When I first created my JupyterHub (following the z2jh tutorial), I put it in its own project on Google Cloud. I did this because I didn’t know what I was doing and didn’t want to break other systems while experimenting.

I would now like to migrate the original Hub (i.e. all user information and data) to a new Hub in a different Google Cloud project in order to allow better integration with other systems.

What are my options for this, please? On the original Hub, when users logged in for the first time, they were allocated 10 GB of “personal” storage (as a PVC) and then connected to it whenever they logged in again. I can create a new Hub in the new project on GCP, but when my users login they’ll be assigned new, empty PVCs.

I suppose I could ask each user to login to both Hubs, zip their files and transfer their data manually, but I’m hoping there’s a better way. For example, is there a way to transfer the old user database to the new Hub, and create PVCs etc. with the correct metadata so that I can transfer their data for them (and still have them correctly identified when they try to login)?

I guess others must have tackled this, so any advice regarding the workflow or things to watch out for would be appreciated.

Thanks!

In theory you can manually create PVCs for each user which should lead to a PV being dynamically created. You can then copy the data across. As long as the PVC matches that expected by Z2JH it should work.

Coincidentally someone recently posted about a data recovery situation:

It’s not the same since the underlying volumes already exist and they were trying to recreate the metadata, but it’s similar principles.
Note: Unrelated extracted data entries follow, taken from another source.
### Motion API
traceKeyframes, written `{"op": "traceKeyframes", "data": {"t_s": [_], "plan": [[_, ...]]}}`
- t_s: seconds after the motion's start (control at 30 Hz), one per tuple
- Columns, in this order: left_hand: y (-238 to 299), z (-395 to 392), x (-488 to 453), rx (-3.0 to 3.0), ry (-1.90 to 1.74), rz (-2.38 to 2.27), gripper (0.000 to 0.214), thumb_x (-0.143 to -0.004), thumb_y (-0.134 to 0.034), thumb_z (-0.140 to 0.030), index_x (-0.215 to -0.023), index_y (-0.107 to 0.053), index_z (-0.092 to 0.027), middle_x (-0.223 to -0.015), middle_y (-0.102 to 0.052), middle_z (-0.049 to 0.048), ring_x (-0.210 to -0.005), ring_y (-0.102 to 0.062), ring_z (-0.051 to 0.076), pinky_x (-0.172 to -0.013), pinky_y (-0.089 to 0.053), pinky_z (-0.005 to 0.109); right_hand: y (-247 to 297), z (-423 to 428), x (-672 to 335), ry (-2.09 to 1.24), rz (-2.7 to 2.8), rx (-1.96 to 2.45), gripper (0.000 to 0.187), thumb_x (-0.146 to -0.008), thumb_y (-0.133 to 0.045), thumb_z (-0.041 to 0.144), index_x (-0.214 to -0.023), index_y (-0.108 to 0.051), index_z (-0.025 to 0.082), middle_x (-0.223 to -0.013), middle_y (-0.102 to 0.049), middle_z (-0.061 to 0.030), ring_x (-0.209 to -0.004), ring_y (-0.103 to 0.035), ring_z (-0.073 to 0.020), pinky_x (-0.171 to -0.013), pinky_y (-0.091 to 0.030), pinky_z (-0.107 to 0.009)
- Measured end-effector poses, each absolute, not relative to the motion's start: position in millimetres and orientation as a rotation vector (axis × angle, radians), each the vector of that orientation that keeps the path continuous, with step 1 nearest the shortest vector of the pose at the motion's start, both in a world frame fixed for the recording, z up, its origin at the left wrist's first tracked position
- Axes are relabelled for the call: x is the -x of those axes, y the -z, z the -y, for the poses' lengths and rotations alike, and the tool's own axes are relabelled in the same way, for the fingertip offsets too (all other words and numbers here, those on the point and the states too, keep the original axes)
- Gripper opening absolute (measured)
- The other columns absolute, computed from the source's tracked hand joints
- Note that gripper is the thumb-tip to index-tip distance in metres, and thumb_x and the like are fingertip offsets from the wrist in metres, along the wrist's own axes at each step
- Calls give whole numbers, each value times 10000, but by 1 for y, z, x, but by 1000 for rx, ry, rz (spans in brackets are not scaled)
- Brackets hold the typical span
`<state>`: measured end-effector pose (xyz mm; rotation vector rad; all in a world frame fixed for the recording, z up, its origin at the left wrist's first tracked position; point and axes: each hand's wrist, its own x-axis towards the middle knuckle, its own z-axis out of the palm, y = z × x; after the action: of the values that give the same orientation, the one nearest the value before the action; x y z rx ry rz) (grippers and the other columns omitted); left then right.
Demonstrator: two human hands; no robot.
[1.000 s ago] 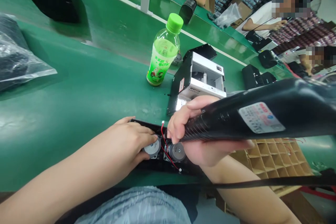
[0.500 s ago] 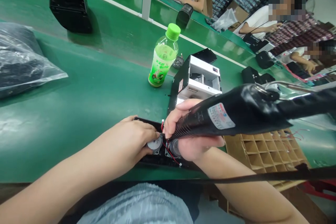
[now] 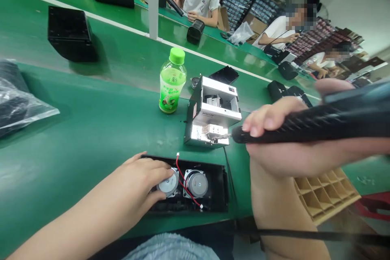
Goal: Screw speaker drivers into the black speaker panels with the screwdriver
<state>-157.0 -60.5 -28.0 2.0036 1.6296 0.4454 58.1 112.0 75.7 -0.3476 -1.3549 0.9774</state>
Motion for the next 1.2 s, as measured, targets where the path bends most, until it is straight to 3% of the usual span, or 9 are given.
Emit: {"op": "traceKeyframes", "data": {"t_s": [0.1, 0.27, 0.47, 0.6, 0.73, 0.77, 0.93, 1.1, 1.2], "plan": [[24, 59, 157, -1997, -383, -1629, 394, -959, -744, -165, -1311, -796, -335, -1339, -832, 20, -1192, -794, 304, -1094, -572, 503, -58, -120, -40, -1003, 1336, 389, 588, -904, -611, 871, -994, -711, 299, -526, -587, 55, -352, -495, -174, -327, -413, -317], [20, 58, 156, -1944, -328, -1619, 380, -984, -746, -184, -1335, -774, -326, -1368, -818, 21, -1245, -773, 317, -1186, -519, 572, -40, -125, -27, -986, 1395, 416, 770, -922, -425, 962, -1137, -717, 282, -506, -546, 66, -314, -442, -161, -278, -354, -308], [22, 58, 156, -1926, -362, -1590, 371, -992, -731, -153, -1319, -774, -323, -1330, -823, 20, -1245, -761, 306, -1234, -457, 581, -45, -115, -50, -1103, 1344, 461, 787, -885, -511, 966, -1222, -756, 298, -522, -587, 60, -321, -461, -165, -302, -374, -302], [20, 59, 154, -1921, -424, -1577, 378, -975, -780, -155, -1304, -780, -341, -1302, -823, 4, -1203, -773, 277, -1164, -493, 486, -61, -72, -70, -1274, 1294, 521, 537, -917, -703, 795, -1236, -765, 368, -584, -665, 50, -429, -544, -190, -473, -538, -366], [17, 57, 153, -1943, -503, -1519, 298, -948, -810, -132, -1183, -799, -314, -1197, -831, -9, -1156, -771, 242, -1076, -506, 393, -66, -21, -75, -1257, 1379, 644, 65, -1034, -739, 437, -1081, -764, 399, -605, -651, 57, -459, -561, -182, -519, -556, -384], [18, 57, 153, -1956, -518, -1507, 259, -948, -809, -133, -1144, -798, -303, -1168, -832, -8, -1142, -769, 241, -1063, -505, 386, -63, -11, -75, -1296, 1427, 662, 50, -1051, -716, 378, -1050, -761, 400, -626, -671, 48, -484, -602, -197, -545, -581, -409], [22, 56, 154, -1988, -584, -1486, 177, -994, -751, -161, -1089, -793, -304, -1065, -828, -3, -1068, -770, 243, -996, -512, 374, -44, 1, -75, -1477, 1537, 572, 347, -1151, -460, 319, -1357, -696, 469, -765, -781, -3, -618, -730, -257, -631, -635, -505], [25, 56, 152, -1997, -598, -1488, 121, -1004, -750, -182, -1029, -789, -295, -1014, -821, -21, -1022, -773, 226, -983, -493, 382, -41, -6, -70, -1668, 1629, 697, 370, -1158, -419, 412, -1013, -752, 338, -678, -734, -27, -682, -736, -286, -715, -634, -535], [26, 55, 151, -2013, -574, -1522, 103, -948, -831, -202, -993, -777, -278, -1022, -822, -30, -1025, -775, 238, -976, -487, 402, -32, -1, -65, -1529, 1540, 641, 320, -1149, -425, 425, -1161, -736, 350, -694, -705, -14, -659, -695, -262, -702, -619, -503]]}}
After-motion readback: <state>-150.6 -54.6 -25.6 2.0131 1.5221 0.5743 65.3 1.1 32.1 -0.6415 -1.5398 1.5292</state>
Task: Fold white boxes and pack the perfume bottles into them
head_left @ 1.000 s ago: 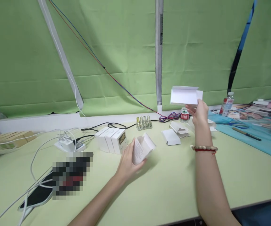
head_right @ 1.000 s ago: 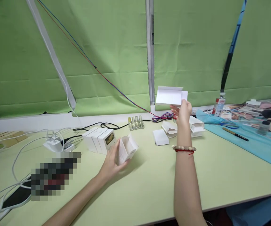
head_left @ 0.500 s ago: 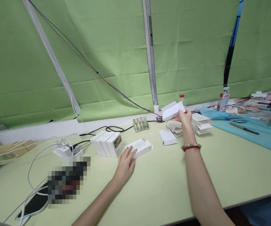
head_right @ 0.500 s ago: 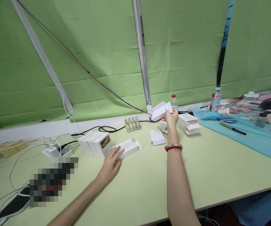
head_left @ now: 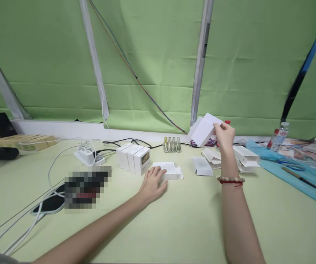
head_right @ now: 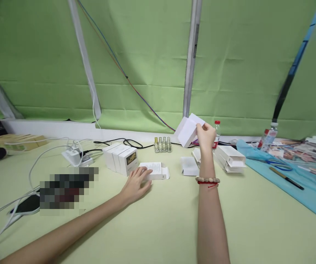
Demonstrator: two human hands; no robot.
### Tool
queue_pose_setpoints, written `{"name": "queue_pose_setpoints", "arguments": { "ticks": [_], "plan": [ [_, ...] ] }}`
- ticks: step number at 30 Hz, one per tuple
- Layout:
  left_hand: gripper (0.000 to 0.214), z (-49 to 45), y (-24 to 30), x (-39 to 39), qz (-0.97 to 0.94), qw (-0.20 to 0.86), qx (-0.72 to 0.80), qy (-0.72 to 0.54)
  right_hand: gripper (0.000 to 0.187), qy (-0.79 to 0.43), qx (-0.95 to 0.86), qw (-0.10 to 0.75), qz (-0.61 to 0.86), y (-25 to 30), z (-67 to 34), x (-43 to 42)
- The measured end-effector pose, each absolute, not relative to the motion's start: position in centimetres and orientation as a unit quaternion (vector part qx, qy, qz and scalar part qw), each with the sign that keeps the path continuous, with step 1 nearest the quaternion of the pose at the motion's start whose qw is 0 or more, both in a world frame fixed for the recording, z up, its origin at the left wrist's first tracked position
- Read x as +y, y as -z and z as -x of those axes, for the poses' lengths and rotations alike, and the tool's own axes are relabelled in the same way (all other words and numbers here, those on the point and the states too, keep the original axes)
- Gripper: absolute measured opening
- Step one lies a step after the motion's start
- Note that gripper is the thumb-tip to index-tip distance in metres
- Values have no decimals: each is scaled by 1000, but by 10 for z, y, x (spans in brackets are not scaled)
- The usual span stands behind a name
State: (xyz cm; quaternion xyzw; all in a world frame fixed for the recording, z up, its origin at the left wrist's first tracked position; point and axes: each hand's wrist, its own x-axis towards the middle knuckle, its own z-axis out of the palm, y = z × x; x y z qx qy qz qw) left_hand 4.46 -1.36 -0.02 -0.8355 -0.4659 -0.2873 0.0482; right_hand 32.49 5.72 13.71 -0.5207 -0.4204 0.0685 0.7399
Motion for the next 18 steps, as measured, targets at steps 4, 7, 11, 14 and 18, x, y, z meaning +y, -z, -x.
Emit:
{"name": "queue_pose_setpoints", "arguments": {
  "ticks": [4,7,11,14,18],
  "plan": [
    [30,-53,6,4,809,49,-508,290,23,6,-533,642,551,-131,-283,56],
    [32,-57,10,15,791,30,-536,294,22,61,-605,538,584,-109,-263,49],
    [35,-55,15,18,792,7,-534,297,28,126,-671,413,603,-59,-271,39],
    [35,-52,15,16,794,11,-531,296,37,116,-659,381,638,-21,-292,37],
    [26,-51,9,9,816,69,-469,330,35,54,-640,367,673,7,-310,40]
  ]
}}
There are also tools such as

though I don’t have any experience with it.

1 Like

Thanks @manics, that’s very helpful!

So, if I’ve understood @yuvipanda’s post on the linked thread correctly, I can create PVCs on the new Hub for each existing user using something like:

apiVersion: v1
kind: PersistentVolumeClaim
metadata:
  name: claim-<escaped-username>
  namespace: <your-namespace>
spec:
  accessModes:
  - ReadWriteOnce
  resources:
    requests:
      storage: <size>
  storageClassName: standard
  volumeMode: Filesystem

and rely on Kubernetes’ “dynamic provisioning” to create the associated PVs automatically. Then, after I’ve transferred the data, existing users should be able to login and be correctly assigned to their new PVCs?

Have I understood correctly that, when a user logs in, the Hub “just” looks for a PVC in the same namespace called claim-<escaped-username> i.e. that’s the only metadata I need to preserve when I create the new PVCs? And I don’t need to worry about copying the old user database etc.? If so, that seems much easier than I was expecting, which would be great!

Thanks again for the reply :slight_smile:

Something like that!

For minimal risk I’d probably try it this way:

  1. Deploy your new Z2JH
  2. Login as yourself, this will cause Z2JH to generate a new PVC/PV in the usual way
  3. Compare the generated PVC YAML with your above template
  4. Create a PVC using the template for a trusted user who can test things for you
  5. Copy that user’s data across
  6. Ask that user to login
  7. Check they can see their data!
1 Like

That sounds like an excellent suggestion - thanks @manics!